**ASSIGNMENT:** Return all lines of the listing below that carry the word "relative".
*** Opening RECORDS SUPPLIED ***
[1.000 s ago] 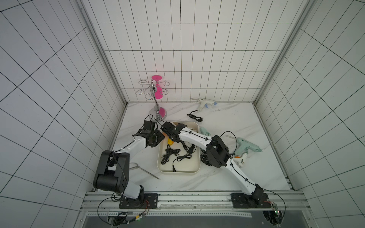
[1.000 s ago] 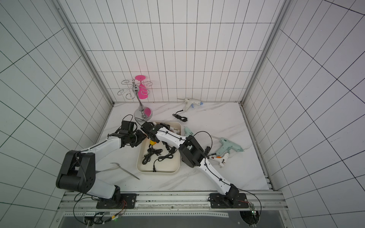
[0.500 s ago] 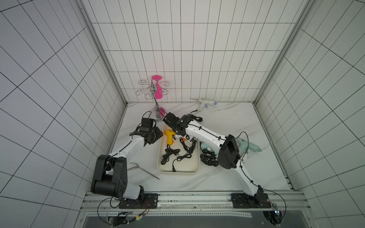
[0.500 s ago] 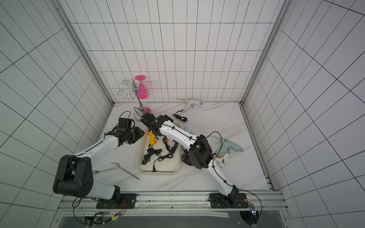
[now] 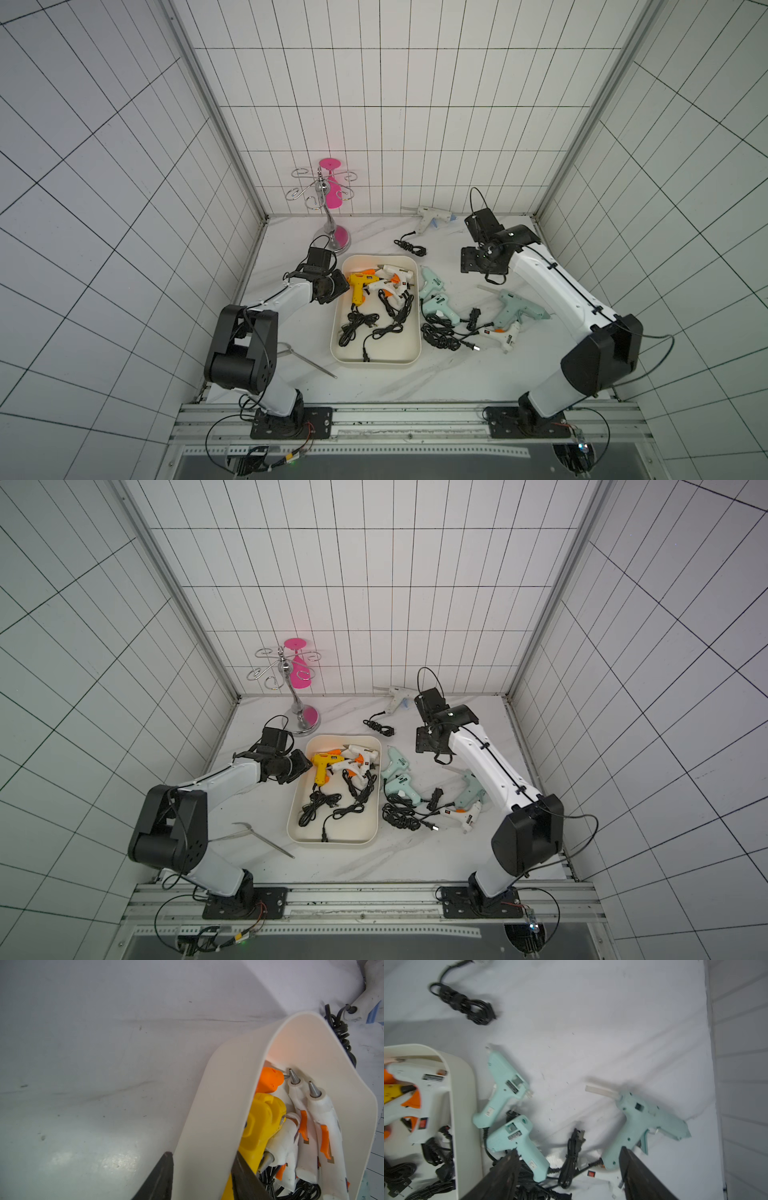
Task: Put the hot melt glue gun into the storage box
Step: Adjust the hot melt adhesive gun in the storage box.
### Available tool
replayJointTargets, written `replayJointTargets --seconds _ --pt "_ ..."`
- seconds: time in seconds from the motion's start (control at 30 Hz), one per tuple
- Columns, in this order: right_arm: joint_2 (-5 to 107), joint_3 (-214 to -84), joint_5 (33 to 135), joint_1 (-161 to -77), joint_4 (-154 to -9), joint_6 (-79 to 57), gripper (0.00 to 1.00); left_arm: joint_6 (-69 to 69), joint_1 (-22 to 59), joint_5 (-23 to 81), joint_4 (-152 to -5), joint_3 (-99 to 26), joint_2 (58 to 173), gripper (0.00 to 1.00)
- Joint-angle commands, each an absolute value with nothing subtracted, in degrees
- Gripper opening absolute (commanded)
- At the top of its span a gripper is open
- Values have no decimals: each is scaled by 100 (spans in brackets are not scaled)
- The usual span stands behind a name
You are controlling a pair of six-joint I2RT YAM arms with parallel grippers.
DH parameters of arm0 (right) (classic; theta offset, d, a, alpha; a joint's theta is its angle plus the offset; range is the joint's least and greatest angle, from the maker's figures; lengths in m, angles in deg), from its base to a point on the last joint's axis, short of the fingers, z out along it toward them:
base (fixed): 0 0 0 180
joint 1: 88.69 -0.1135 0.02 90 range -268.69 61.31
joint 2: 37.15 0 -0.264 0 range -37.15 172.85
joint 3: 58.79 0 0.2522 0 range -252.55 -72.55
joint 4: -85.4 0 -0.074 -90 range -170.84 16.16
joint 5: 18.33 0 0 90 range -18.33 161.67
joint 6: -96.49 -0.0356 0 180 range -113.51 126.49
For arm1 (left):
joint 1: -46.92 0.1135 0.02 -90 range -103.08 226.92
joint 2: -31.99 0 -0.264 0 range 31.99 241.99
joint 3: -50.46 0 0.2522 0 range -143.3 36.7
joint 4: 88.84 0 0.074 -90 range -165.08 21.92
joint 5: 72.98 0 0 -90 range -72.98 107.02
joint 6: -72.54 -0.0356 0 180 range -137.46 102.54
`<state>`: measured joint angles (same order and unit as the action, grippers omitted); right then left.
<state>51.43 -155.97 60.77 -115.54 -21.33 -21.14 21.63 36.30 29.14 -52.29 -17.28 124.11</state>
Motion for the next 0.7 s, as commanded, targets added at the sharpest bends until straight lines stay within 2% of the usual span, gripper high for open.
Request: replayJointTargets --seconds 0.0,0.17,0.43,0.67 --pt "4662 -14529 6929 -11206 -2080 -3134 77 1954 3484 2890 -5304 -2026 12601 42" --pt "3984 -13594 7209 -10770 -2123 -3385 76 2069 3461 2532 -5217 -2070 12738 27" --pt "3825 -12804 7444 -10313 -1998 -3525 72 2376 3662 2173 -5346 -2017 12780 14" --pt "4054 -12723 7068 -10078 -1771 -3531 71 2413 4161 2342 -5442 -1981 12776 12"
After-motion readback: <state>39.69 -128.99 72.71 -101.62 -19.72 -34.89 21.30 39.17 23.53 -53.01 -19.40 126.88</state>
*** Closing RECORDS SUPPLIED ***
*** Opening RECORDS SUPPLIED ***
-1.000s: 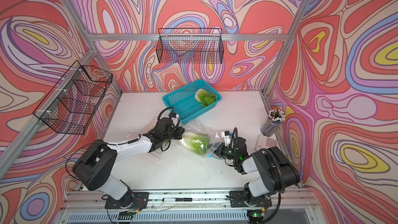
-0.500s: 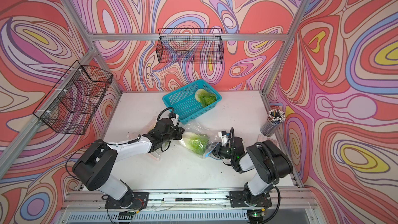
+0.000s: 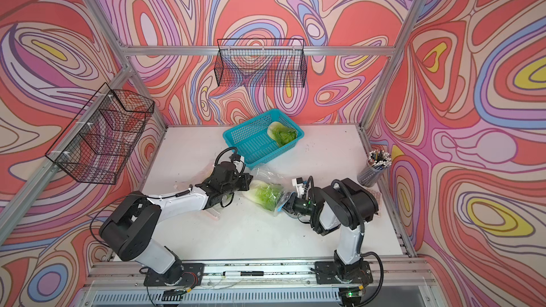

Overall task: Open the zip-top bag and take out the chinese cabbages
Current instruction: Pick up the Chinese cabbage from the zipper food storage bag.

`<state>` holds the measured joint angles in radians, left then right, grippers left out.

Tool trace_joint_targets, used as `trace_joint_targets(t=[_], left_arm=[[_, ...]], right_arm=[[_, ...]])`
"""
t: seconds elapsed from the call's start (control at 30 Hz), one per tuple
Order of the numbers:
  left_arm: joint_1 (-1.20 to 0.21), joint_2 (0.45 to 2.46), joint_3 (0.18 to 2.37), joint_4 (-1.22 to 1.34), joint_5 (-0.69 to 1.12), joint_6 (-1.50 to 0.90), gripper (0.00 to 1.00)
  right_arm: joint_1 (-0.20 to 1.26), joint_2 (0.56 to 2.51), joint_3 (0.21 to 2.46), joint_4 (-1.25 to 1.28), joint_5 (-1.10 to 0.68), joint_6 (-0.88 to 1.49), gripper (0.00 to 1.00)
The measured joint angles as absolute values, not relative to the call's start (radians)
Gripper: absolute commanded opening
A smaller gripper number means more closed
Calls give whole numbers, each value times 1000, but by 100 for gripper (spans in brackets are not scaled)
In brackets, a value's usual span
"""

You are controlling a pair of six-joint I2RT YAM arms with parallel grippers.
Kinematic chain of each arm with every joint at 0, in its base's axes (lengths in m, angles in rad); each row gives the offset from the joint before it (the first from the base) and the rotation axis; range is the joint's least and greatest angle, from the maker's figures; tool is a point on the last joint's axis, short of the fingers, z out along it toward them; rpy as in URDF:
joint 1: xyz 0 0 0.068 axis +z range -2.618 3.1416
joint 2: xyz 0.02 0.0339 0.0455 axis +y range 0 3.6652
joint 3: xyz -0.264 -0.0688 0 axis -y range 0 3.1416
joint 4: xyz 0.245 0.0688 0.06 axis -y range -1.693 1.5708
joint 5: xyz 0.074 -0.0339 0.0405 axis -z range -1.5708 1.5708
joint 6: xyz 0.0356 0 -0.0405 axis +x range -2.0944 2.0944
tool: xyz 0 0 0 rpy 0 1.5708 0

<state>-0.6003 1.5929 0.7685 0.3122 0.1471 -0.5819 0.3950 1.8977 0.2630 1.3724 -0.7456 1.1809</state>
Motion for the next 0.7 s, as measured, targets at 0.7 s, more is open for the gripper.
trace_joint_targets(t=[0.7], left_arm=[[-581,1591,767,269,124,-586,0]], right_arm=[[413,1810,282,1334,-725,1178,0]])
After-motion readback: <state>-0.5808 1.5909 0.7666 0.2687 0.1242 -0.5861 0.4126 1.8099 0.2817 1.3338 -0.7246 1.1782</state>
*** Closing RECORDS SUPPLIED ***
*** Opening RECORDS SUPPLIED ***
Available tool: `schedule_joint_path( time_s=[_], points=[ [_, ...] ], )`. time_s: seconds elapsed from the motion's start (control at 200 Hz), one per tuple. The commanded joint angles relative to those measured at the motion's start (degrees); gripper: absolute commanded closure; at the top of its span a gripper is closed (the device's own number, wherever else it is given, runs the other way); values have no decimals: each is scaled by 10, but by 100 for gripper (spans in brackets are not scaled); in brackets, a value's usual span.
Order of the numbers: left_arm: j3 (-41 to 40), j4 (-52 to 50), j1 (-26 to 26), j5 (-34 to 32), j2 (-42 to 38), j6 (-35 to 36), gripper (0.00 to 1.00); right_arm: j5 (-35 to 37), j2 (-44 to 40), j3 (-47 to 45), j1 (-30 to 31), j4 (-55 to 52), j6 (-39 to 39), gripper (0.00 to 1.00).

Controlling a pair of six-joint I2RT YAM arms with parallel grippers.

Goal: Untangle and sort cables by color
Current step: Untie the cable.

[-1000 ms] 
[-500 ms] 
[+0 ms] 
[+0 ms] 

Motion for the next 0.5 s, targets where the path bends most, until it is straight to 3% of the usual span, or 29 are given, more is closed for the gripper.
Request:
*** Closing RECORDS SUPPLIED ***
**YOUR RESPONSE:**
The measured joint angles as absolute values, not relative to the call's start (radians)
Available tool: `schedule_joint_path( time_s=[_], points=[ [_, ...] ], )`. time_s: seconds elapsed from the motion's start (control at 200 Hz), one per tuple. The commanded joint angles relative to those measured at the motion's start (degrees); gripper: absolute commanded closure; at the top of its span a gripper is closed (the device's own number, wherever else it is given, runs the other way); values have no decimals: each is scaled by 10, but by 100 for gripper (spans in brackets are not scaled); in brackets, a value's usual span.

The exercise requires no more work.